Look at the entries below and restate word for word the lines from the first through the one that has "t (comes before".

[Data excerpts]
▼

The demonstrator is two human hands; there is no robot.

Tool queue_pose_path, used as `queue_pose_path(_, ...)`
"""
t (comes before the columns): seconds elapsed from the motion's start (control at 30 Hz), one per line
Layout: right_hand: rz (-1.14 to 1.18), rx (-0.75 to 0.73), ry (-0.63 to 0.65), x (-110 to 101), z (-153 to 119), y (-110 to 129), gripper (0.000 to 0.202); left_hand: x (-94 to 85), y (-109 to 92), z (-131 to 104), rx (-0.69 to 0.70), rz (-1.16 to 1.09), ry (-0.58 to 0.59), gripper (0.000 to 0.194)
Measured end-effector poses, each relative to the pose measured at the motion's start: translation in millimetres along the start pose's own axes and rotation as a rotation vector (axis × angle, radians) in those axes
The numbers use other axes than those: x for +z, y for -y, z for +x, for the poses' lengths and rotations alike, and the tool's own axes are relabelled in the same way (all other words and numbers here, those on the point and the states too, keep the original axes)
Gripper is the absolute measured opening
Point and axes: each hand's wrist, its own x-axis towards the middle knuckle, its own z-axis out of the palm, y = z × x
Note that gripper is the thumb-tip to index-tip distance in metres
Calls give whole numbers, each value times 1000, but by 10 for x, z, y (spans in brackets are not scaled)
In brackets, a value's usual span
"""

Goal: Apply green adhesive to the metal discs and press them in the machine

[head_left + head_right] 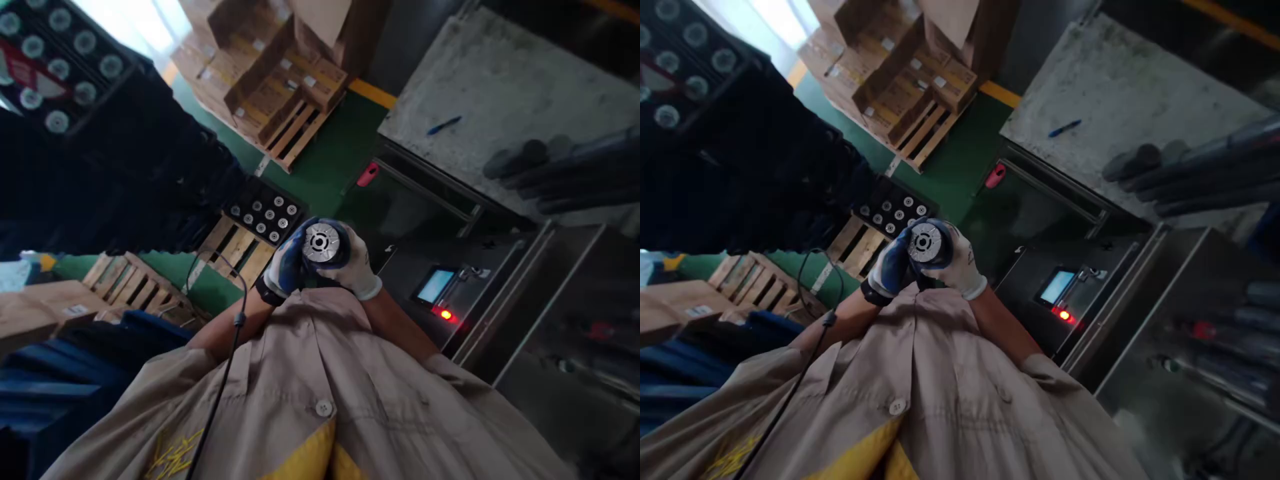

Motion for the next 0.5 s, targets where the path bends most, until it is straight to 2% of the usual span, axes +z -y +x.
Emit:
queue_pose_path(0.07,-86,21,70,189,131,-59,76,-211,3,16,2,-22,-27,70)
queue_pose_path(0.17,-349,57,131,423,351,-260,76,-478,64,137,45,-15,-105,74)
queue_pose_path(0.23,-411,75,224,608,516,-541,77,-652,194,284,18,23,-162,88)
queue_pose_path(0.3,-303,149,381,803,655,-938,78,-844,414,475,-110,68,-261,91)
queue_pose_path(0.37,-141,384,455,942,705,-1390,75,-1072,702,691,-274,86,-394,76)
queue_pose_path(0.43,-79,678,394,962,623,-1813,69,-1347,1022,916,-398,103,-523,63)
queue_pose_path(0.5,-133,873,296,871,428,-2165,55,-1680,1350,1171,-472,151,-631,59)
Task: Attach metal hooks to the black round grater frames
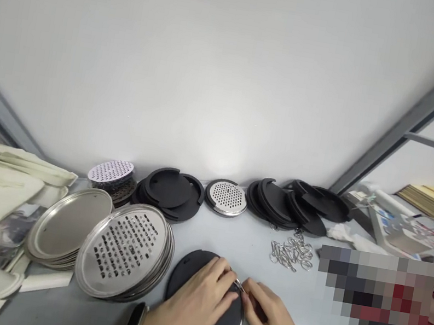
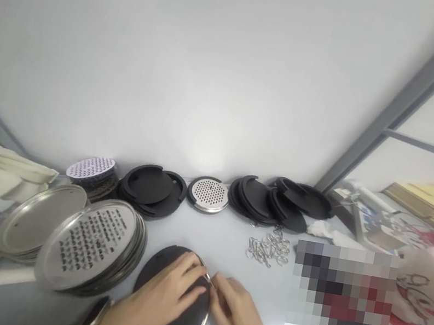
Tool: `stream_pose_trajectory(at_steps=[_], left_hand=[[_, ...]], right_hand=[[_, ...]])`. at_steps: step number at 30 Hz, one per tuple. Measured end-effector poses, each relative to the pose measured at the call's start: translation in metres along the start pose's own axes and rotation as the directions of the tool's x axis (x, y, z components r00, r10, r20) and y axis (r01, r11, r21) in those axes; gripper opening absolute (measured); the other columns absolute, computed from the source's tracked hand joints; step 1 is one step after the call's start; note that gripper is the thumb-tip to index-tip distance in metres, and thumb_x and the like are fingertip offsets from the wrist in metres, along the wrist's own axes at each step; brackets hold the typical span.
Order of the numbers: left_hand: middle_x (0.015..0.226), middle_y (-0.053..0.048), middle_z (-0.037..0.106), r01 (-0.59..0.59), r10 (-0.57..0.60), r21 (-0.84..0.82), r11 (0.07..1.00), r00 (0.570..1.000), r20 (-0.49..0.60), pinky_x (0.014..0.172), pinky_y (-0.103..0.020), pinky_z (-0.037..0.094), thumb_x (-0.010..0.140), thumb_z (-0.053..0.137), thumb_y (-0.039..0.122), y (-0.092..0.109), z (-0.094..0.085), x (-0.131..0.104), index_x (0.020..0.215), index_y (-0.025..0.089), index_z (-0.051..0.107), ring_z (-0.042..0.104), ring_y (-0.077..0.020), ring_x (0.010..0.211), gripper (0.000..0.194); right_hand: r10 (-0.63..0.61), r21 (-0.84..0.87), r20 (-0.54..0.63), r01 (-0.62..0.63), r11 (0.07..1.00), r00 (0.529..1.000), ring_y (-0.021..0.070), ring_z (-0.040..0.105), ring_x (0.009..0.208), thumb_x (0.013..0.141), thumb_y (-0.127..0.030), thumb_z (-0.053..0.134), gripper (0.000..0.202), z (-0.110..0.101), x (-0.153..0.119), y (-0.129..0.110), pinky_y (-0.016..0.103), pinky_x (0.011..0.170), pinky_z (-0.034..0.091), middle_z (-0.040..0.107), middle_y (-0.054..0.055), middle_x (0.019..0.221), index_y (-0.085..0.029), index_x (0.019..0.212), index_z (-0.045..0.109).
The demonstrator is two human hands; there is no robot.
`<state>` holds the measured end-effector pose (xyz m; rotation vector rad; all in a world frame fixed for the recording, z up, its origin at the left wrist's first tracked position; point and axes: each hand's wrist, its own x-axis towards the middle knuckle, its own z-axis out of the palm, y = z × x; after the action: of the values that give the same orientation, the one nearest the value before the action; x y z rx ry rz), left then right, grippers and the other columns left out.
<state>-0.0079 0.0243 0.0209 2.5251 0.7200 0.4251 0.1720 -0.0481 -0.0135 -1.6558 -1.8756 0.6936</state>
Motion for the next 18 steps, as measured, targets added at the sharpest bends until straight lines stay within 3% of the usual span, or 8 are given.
stream_pose_trajectory(at_steps=[6, 14, 18], left_hand=[[0.106, -0.004, 0.052, 0.032, -0.032, -0.02, 0.999, 0.999, 0.01, 0.088, -0.033, 0.049, 0.091, 0.047, 0.021, 0.002, -0.004, 0.0, 0.117, 0.024, 0.049, 0.052, -0.0181, 0.101, 0.026], [0.106, -0.005, 0.052, 0.003, -0.003, 0.054, 0.999, 1.0, 0.0, 0.089, -0.035, 0.048, 0.091, 0.047, 0.021, 0.004, -0.007, -0.001, 0.116, 0.021, 0.049, 0.051, -0.019, 0.099, 0.025], [0.103, -0.004, 0.053, -0.028, 0.028, 0.084, 0.996, 1.0, 0.001, 0.087, -0.033, 0.048, 0.091, 0.047, 0.023, 0.005, -0.009, -0.001, 0.115, 0.022, 0.05, 0.053, -0.0179, 0.095, 0.024]], right_hand=[[-0.03, -0.026, -0.006, 0.03, 0.999, 1.0, 0.0151, 0.053, 0.067, 0.095, -0.025, 0.031, 0.019, 0.002, 0.001, 0.001, 0.026, 0.062, 0.04, 0.054, 0.001, 0.074, -0.022, 0.08, 0.04], [-0.15, -0.123, -0.044, 0.144, 0.982, 0.988, 0.0168, 0.054, 0.066, 0.095, -0.022, 0.03, 0.018, 0.01, 0.001, 0.008, 0.027, 0.058, 0.042, 0.056, 0.003, 0.072, -0.022, 0.079, 0.04], [-0.154, -0.117, -0.045, 0.148, 0.982, 0.987, 0.017, 0.054, 0.065, 0.095, -0.022, 0.031, 0.019, 0.009, 0.002, 0.007, 0.027, 0.059, 0.043, 0.056, 0.003, 0.072, -0.022, 0.08, 0.043]])
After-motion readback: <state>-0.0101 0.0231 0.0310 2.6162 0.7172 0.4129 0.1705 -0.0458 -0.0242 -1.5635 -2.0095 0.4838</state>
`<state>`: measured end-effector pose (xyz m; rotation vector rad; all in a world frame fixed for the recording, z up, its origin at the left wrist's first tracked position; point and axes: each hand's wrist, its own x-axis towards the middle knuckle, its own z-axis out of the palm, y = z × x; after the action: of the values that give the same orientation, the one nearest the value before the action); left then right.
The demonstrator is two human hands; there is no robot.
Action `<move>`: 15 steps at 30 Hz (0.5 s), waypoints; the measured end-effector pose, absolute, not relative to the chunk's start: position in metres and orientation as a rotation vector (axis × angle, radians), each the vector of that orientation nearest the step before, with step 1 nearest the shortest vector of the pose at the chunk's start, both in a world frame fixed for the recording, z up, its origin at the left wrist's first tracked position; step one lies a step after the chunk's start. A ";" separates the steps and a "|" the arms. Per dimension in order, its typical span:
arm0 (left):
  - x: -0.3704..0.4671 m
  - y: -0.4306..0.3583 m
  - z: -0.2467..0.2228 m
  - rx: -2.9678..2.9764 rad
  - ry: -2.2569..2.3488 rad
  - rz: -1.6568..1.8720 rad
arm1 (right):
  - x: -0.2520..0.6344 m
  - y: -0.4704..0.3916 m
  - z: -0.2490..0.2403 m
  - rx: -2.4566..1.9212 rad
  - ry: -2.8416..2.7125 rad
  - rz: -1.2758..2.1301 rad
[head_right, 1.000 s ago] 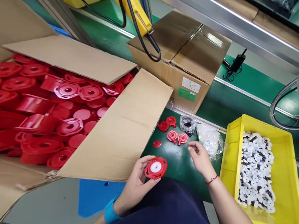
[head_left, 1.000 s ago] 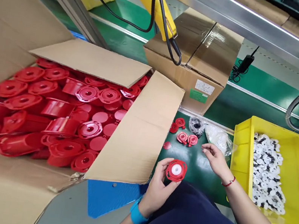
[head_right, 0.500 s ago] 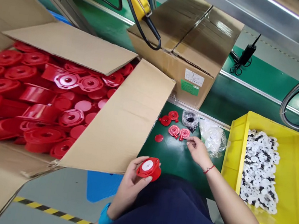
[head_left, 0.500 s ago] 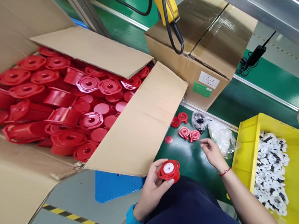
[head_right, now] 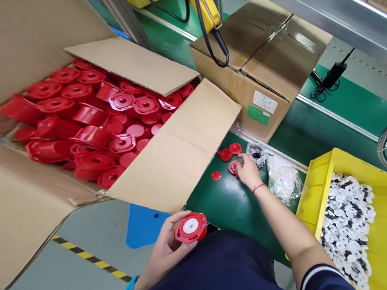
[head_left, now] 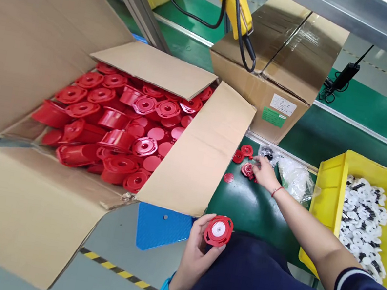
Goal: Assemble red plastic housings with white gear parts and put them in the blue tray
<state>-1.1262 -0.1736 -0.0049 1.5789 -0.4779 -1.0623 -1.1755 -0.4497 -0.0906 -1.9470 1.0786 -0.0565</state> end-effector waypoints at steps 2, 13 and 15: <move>-1.128 -0.167 -0.006 1.587 -0.488 -1.060 | -1.156 -0.472 -0.096 -1.989 1.115 -0.033; -1.137 -0.160 0.016 1.724 -0.363 -0.911 | -1.092 -0.527 -0.154 -1.835 1.305 0.482; -1.134 -0.157 0.013 1.709 -0.406 -0.911 | -1.092 -0.527 -0.160 -1.812 1.320 0.441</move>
<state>-1.1343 -0.1569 0.0133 1.7088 -0.4063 -0.9115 -1.0919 -0.5268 -0.1600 -1.8122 1.3198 0.4408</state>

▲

* [Solution]
The demonstrator is two human hands; there is no robot.

Tool queue_pose_path, used as `queue_pose_path(_, ...)`
"""
t (comes before the columns): seconds elapsed from the motion's start (control at 30 Hz), one per line

The requested output is complete.